Dans la précipitation j'ai oublié mes papiers qui se trouvent dans mes effets de travail.

dimanche 3 septembre 2017

Colmar

Avant de prendre la ville au petit jour, cette ville qui commençait à s'animer, les gens allaient aux affaires où au travail, j'abandonne mon treillis de PG que j'avais conservé jusqu'à ce moment.
Je prends la route de la gare puis la rue de la République. Arrivé à la rue des clefs je m'arrête devant une pâtisserie montrant sa vitrine de beaux croissants, petits pains et autres pâtisseries. Je rentre dans ce magasin en même temps que deux clients, l'un des deux salue avec un "Heil Hitler" la patronne a répondu par bonjour à l'une et à l'autre. Après la sortie de ces deux clients je demande deux croissants en langue Allemande bien à moi. La patronne rit en me regardant et disant : vous êtes Polonais ? Je lui réponds alors en bon français. Si vous êtes français que faites vous ici ? me dit-elle, dans ce cas rentrez dans la cuisine prendre un café avec vos deux croissants. Je ne suis pas un agent Nazi ou faux évadé - voilà les noms et adresses des Alsaciens que j'ai connu avant et pendant la guerre au Rhin. Le patron de la maison entre à la cuisine surpris de me voir. Sa femme lui donne l'explication. Il se présente en me donnant la main et me fait comprendre qu'il allait faire le maximum pour me permettre de continuer ma route.
Il demande à la femme de ménage de me préparer de suite la chambre à donner pour me permettre de me reposer un peu, à midi on parlerait de la marche à suivre. J'ai dormi comme une souche - Ma toilette terminée on frappe à la porte me disant que c'était l'heure du repas. Un repas dont je me suis régalé. Tout en mangeant, j'ai raconté un peu ma vie depuis le 17 juin 1940, date de ma capture. Au repas du soir il y avait un invité de la Résistance. Nous avons surtout parlé de mon départ en vue du franchissement de la frontière à La Chapelle. J'ai demandé en particulier si je pouvais contacter Mr. Müller Lucien à Hettentschlag pour lui dire que j'étais à Colmar. Lucien Müller était mon cuisiner durant toute la guerre au Rhin. Le lendemain j'avais la visite de Müller visiblement heureux de me revoir - Il m'a remis 1000 marks.


jeudi 17 août 2017

Suite de l'évasion

Il a fait ouvrir les portes de tous les wagons, ses hommes en hurlant montaient et descendaient des wagons. J'en ai conclu qu'il avait demandé à un évadé de lui donner des renseignements à la recherche d'évadés - c'était une petite récréation. Mon train était en place la locomotive en tête bien dans le sens Colmar indiqué sur panneaux.

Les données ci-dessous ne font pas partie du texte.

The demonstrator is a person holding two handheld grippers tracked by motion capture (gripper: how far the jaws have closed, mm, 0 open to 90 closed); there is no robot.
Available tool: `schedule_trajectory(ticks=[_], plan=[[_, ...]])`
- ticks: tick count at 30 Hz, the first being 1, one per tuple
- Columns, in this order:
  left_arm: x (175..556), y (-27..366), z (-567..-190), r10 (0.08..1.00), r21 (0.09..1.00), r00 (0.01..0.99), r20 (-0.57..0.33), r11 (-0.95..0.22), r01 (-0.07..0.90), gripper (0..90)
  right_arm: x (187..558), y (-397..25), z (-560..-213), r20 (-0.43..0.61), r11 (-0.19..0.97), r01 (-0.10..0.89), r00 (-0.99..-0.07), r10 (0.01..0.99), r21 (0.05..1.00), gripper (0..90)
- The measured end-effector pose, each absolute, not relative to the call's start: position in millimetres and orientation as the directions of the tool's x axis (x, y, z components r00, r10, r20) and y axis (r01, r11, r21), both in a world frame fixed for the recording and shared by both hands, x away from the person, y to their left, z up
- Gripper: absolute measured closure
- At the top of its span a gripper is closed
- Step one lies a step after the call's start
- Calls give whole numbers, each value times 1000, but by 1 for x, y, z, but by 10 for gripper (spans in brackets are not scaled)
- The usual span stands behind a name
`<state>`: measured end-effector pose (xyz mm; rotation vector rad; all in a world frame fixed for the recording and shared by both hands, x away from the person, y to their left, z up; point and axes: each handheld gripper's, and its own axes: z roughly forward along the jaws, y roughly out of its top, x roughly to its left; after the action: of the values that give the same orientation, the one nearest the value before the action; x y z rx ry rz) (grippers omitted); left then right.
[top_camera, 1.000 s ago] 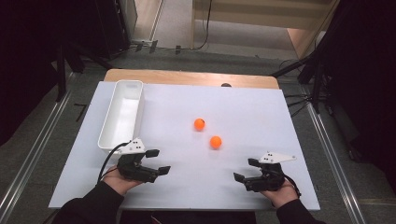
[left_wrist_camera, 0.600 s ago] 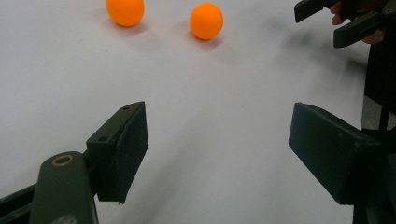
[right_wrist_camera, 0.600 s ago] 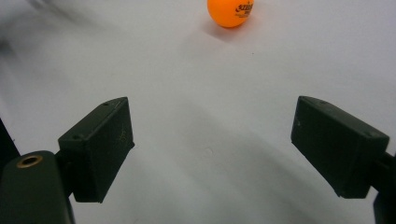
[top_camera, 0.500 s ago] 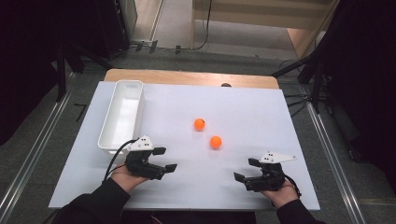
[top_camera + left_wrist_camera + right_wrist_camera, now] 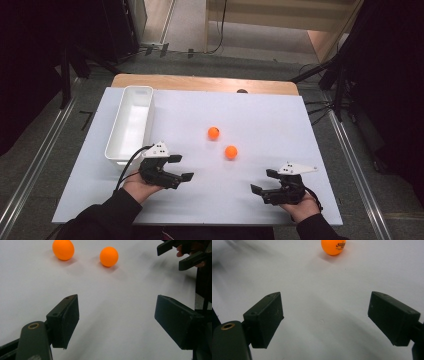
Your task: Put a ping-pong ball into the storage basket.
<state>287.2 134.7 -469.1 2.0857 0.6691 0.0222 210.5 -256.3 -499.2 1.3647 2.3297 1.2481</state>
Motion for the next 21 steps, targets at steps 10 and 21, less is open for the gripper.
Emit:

J'ai voulu m'assurer quand même que c'était bon pour Colmar en me payant l'audace de le demander au mécanicien du train. "Nach Colmar" lui ai-je dit, il m'a répondu aimablement "Jawol".
Je monte dans une voiture de 3e classe. A peine installé la porte de mon compartiment s'ouvre, je m'approche, c'était une petite femme très jeune qui manipulait difficilement 2 grosses valises. Je suis descendu sur le quai et je lui ai placé ses 2 valises dans le compartiment. Elle m'a bien remercié mais je n'avais pas besoin de ça. Le train démarre, nous avons échangé quelques mots, me faisant passer pour un Italien travaillant à Colmar pour l'armement. Elle parlait assez bien le français. Son mari était sur le front Russe. Arrivé à Vieux Brisach, où elle descendait, je lui descends ses valises sur le quai - puis "au revoir". Le train repart, je passe sur le pont que j'avais fait sauter en novembre 1940 durant la drôle de guerre. J'ai été fortement impressionné. C'était en même temps un moment de tristesse pour la défaite - et de joie de me sentir sur le chemin de la liberté. Je sentais venir la fin de ces 17 mois de lutte acharnée contre la soumission.
Mon train arrive en gare de Colmar. Je connaissais assez bien la gare pour me rendre à la sortie. Un gendarme allemand qui me fait signe de m'arrêter - je le salue sérieusement en levant la main avec un "Heil Hitler" bien sonore. Il ne lui fallait que cela pour être content. Il m'a rendu le même salut du garde à vous et m'a laissé passer. Ce accroc m'avait un peu refroidi. Il m'a fait comprendre que je n'étais pas encore au pays de la liberté et que les contrôles devaient être fréquents. Il était tard, environ 23 heures. Je ne devais pas me rendre en ville. Je prends la direction de la Résidence en face de la gare, les rues étaient désertes. Je m'enfonce dans ce quartier à la recherche d'un coin où je pourrais passer quelques heures pour dormir un peu en attendant le jour. A tout hasard je pénètre dans le parc d'une maison bourgeoise imposante pour trouver un abri sous un buisson de décoration, quand je tombe sur une baraque genre guérite. Cela ressemble à une grosse niche à chien-on pouvait se tenir debout. Je passe la fin de la nuit dans cette niche où j'ai dormi une paire d'heures.

lundi 14 août 2017

Fin du travail - Le début de l'évasion.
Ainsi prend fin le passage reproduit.